» **Description of the task**:
Here are some records. Copy each one exactly.

Start of Block

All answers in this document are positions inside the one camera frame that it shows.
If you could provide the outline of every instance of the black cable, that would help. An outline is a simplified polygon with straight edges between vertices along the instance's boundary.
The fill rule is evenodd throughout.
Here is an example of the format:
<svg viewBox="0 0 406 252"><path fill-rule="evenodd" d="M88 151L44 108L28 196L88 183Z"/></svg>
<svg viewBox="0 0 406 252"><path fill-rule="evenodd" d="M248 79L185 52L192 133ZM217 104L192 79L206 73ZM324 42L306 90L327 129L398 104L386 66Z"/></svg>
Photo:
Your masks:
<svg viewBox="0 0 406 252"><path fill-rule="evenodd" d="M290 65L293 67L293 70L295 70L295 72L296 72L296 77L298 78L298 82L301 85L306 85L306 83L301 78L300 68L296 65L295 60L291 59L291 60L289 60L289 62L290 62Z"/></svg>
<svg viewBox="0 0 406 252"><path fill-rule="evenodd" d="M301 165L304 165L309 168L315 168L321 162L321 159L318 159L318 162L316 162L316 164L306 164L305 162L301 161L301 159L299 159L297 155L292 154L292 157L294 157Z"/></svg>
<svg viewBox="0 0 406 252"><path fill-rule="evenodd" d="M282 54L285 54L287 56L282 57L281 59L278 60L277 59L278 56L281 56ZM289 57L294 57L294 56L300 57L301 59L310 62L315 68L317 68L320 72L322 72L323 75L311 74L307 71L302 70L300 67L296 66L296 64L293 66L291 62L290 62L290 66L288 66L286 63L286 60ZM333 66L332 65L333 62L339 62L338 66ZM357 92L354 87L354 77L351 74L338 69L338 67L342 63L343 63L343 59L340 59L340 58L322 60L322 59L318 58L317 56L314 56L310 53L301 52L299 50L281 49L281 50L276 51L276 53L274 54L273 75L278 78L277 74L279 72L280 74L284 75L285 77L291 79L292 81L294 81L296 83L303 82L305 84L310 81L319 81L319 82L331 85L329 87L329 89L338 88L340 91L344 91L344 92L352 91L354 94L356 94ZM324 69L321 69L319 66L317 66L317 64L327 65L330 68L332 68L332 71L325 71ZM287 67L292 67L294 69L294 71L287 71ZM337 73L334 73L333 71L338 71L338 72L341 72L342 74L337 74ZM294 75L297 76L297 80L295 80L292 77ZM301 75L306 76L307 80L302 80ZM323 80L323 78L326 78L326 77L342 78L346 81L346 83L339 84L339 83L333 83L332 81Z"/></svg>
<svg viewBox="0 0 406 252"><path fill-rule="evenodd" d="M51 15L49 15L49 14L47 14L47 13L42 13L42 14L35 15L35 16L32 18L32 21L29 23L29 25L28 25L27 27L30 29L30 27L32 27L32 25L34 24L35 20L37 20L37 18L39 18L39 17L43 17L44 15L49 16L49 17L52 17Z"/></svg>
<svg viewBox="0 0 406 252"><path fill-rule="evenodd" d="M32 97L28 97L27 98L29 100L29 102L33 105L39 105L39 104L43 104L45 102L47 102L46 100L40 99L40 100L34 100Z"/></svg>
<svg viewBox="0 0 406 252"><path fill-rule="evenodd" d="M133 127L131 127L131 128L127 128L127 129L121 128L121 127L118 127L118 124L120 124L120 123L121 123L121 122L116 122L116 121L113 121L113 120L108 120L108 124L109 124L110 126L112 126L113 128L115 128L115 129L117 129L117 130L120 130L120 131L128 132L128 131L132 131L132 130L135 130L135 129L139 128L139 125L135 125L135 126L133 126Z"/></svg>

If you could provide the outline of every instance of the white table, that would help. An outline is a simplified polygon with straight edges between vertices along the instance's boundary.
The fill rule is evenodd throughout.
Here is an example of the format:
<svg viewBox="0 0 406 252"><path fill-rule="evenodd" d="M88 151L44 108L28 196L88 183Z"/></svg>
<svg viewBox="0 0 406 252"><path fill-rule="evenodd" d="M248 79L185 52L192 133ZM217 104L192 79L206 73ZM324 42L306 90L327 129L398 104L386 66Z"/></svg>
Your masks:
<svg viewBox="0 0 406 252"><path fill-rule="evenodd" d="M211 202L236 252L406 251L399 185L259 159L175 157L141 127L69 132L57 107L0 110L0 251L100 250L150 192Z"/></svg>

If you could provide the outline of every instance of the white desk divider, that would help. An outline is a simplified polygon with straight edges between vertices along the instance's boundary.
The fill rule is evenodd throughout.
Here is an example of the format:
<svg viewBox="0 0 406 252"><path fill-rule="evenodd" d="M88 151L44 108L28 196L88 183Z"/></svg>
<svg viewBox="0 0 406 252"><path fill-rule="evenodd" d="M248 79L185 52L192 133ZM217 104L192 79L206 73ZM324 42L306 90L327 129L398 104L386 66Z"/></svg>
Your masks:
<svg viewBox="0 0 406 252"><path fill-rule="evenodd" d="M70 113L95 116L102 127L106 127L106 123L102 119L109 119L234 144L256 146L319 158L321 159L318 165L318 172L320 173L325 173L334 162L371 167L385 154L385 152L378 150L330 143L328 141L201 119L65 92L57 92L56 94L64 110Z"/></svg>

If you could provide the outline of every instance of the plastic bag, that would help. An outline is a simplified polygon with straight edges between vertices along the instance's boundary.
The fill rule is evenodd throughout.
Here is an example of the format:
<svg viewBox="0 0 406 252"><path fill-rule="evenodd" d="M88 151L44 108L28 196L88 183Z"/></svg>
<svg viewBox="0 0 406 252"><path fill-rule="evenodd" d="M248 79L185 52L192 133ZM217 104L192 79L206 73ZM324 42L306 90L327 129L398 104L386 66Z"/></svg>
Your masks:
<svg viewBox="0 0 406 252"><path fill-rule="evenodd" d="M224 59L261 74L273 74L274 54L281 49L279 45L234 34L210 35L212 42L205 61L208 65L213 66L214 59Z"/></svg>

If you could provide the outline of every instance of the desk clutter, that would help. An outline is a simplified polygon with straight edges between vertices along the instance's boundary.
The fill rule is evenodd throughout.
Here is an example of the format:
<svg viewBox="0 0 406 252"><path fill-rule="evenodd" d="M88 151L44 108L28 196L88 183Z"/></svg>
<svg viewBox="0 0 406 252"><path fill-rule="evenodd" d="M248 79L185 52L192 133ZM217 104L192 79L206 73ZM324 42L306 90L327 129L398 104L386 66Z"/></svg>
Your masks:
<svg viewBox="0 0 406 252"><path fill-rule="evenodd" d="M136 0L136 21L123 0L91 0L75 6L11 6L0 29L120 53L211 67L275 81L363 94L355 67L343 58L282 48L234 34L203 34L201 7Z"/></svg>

End of Block

» **Task solution**:
All answers in this document are positions inside the one camera frame that it shows.
If you could provide the outline of every instance of the black cable, that would help. An outline is a simplified polygon with straight edges between vertices along the instance's boundary.
The fill rule is evenodd throughout.
Here is an example of the format:
<svg viewBox="0 0 406 252"><path fill-rule="evenodd" d="M88 151L44 108L28 196L88 183Z"/></svg>
<svg viewBox="0 0 406 252"><path fill-rule="evenodd" d="M248 79L185 52L192 133ZM217 104L192 79L206 73ZM324 42L306 90L327 129L398 104L386 66Z"/></svg>
Photo:
Your masks:
<svg viewBox="0 0 406 252"><path fill-rule="evenodd" d="M290 65L293 67L293 70L295 70L295 72L296 72L296 77L298 78L298 82L301 85L306 85L306 83L301 78L300 68L296 65L295 60L291 59L291 60L289 60L289 62L290 62Z"/></svg>
<svg viewBox="0 0 406 252"><path fill-rule="evenodd" d="M301 165L304 165L309 168L315 168L321 162L321 159L318 159L318 162L316 162L316 164L306 164L305 162L301 161L301 159L299 159L297 155L292 154L292 157L294 157Z"/></svg>
<svg viewBox="0 0 406 252"><path fill-rule="evenodd" d="M282 54L285 54L287 56L282 57L281 59L278 60L277 59L278 56L281 56ZM289 57L294 57L294 56L300 57L301 59L310 62L315 68L317 68L320 72L322 72L323 75L311 74L307 71L302 70L300 67L296 66L296 64L293 66L291 62L290 62L290 66L288 66L286 63L286 60ZM333 66L332 65L333 62L339 62L338 66ZM357 92L354 87L354 77L351 74L338 69L338 67L342 63L343 63L343 59L340 59L340 58L322 60L322 59L318 58L317 56L314 56L310 53L301 52L299 50L281 49L281 50L276 51L276 53L274 54L273 75L278 78L277 74L279 72L280 74L284 75L285 77L291 79L292 81L294 81L296 83L303 82L305 84L310 81L319 81L319 82L331 85L329 87L329 89L338 88L340 91L344 91L344 92L352 91L354 94L356 94ZM324 69L321 69L319 66L317 66L317 64L327 65L330 68L332 68L332 71L325 71ZM287 67L292 67L294 69L294 71L287 71ZM337 73L334 73L333 71L338 71L338 72L341 72L342 74L337 74ZM294 75L297 76L297 80L295 80L292 77ZM301 75L306 76L307 80L302 80ZM323 80L323 78L326 78L326 77L342 78L346 81L346 83L339 84L339 83L333 83L332 81Z"/></svg>
<svg viewBox="0 0 406 252"><path fill-rule="evenodd" d="M51 15L49 15L49 14L47 14L47 13L42 13L42 14L35 15L35 16L32 18L32 21L29 23L29 25L28 25L27 27L30 29L30 27L32 27L32 25L34 24L35 20L37 20L37 18L39 18L39 17L43 17L44 15L49 16L49 17L52 17Z"/></svg>
<svg viewBox="0 0 406 252"><path fill-rule="evenodd" d="M32 97L28 97L27 98L29 100L29 102L33 105L39 105L39 104L43 104L45 102L47 102L46 100L40 99L40 100L34 100Z"/></svg>
<svg viewBox="0 0 406 252"><path fill-rule="evenodd" d="M133 127L131 127L131 128L127 128L127 129L121 128L121 127L118 127L118 124L120 124L120 123L121 123L121 122L116 122L116 121L113 121L113 120L108 120L108 124L109 124L110 126L112 126L113 128L115 128L115 129L117 129L117 130L120 130L120 131L128 132L128 131L132 131L132 130L135 130L135 129L139 128L139 125L135 125L135 126L133 126Z"/></svg>

If you could provide the outline of every instance of the white table, that would help. An outline is a simplified polygon with straight edges between vertices along the instance's boundary.
The fill rule is evenodd throughout.
Here is an example of the format:
<svg viewBox="0 0 406 252"><path fill-rule="evenodd" d="M88 151L44 108L28 196L88 183Z"/></svg>
<svg viewBox="0 0 406 252"><path fill-rule="evenodd" d="M248 79L185 52L192 133ZM217 104L192 79L206 73ZM324 42L306 90L327 129L398 104L386 66Z"/></svg>
Your masks:
<svg viewBox="0 0 406 252"><path fill-rule="evenodd" d="M211 202L236 252L406 251L399 185L259 159L175 157L141 127L69 132L57 107L0 110L0 251L100 250L150 192Z"/></svg>

If you could provide the outline of every instance of the white desk divider, that would help. An outline is a simplified polygon with straight edges between vertices along the instance's boundary.
The fill rule is evenodd throughout.
Here is an example of the format:
<svg viewBox="0 0 406 252"><path fill-rule="evenodd" d="M88 151L44 108L28 196L88 183Z"/></svg>
<svg viewBox="0 0 406 252"><path fill-rule="evenodd" d="M248 79L185 52L192 133ZM217 104L192 79L206 73ZM324 42L306 90L327 129L398 104L386 66Z"/></svg>
Your masks:
<svg viewBox="0 0 406 252"><path fill-rule="evenodd" d="M70 113L95 116L102 127L106 127L106 123L102 119L109 119L234 144L256 146L319 158L321 159L318 165L318 172L320 173L325 173L334 162L371 167L385 154L385 152L378 150L330 143L328 141L201 119L65 92L57 92L56 94L64 110Z"/></svg>

If you could provide the outline of every instance of the plastic bag, that would help. An outline is a simplified polygon with straight edges between vertices along the instance's boundary.
The fill rule is evenodd throughout.
Here is an example of the format:
<svg viewBox="0 0 406 252"><path fill-rule="evenodd" d="M88 151L44 108L28 196L88 183Z"/></svg>
<svg viewBox="0 0 406 252"><path fill-rule="evenodd" d="M248 79L185 52L192 133ZM217 104L192 79L206 73ZM324 42L306 90L327 129L398 104L386 66Z"/></svg>
Your masks:
<svg viewBox="0 0 406 252"><path fill-rule="evenodd" d="M224 59L261 74L273 74L274 54L281 49L279 45L234 34L210 35L212 42L205 61L208 65L213 66L214 59Z"/></svg>

If you could provide the outline of every instance of the desk clutter, that would help. An outline is a simplified polygon with straight edges between vertices along the instance's boundary.
The fill rule is evenodd throughout.
Here is an example of the format:
<svg viewBox="0 0 406 252"><path fill-rule="evenodd" d="M88 151L44 108L28 196L88 183Z"/></svg>
<svg viewBox="0 0 406 252"><path fill-rule="evenodd" d="M248 79L185 52L192 133ZM217 104L192 79L206 73ZM324 42L306 90L327 129L398 104L386 66Z"/></svg>
Your masks:
<svg viewBox="0 0 406 252"><path fill-rule="evenodd" d="M136 0L136 21L123 0L91 0L75 6L11 6L0 29L120 53L211 67L275 81L363 94L355 67L343 58L282 48L234 34L203 34L201 7Z"/></svg>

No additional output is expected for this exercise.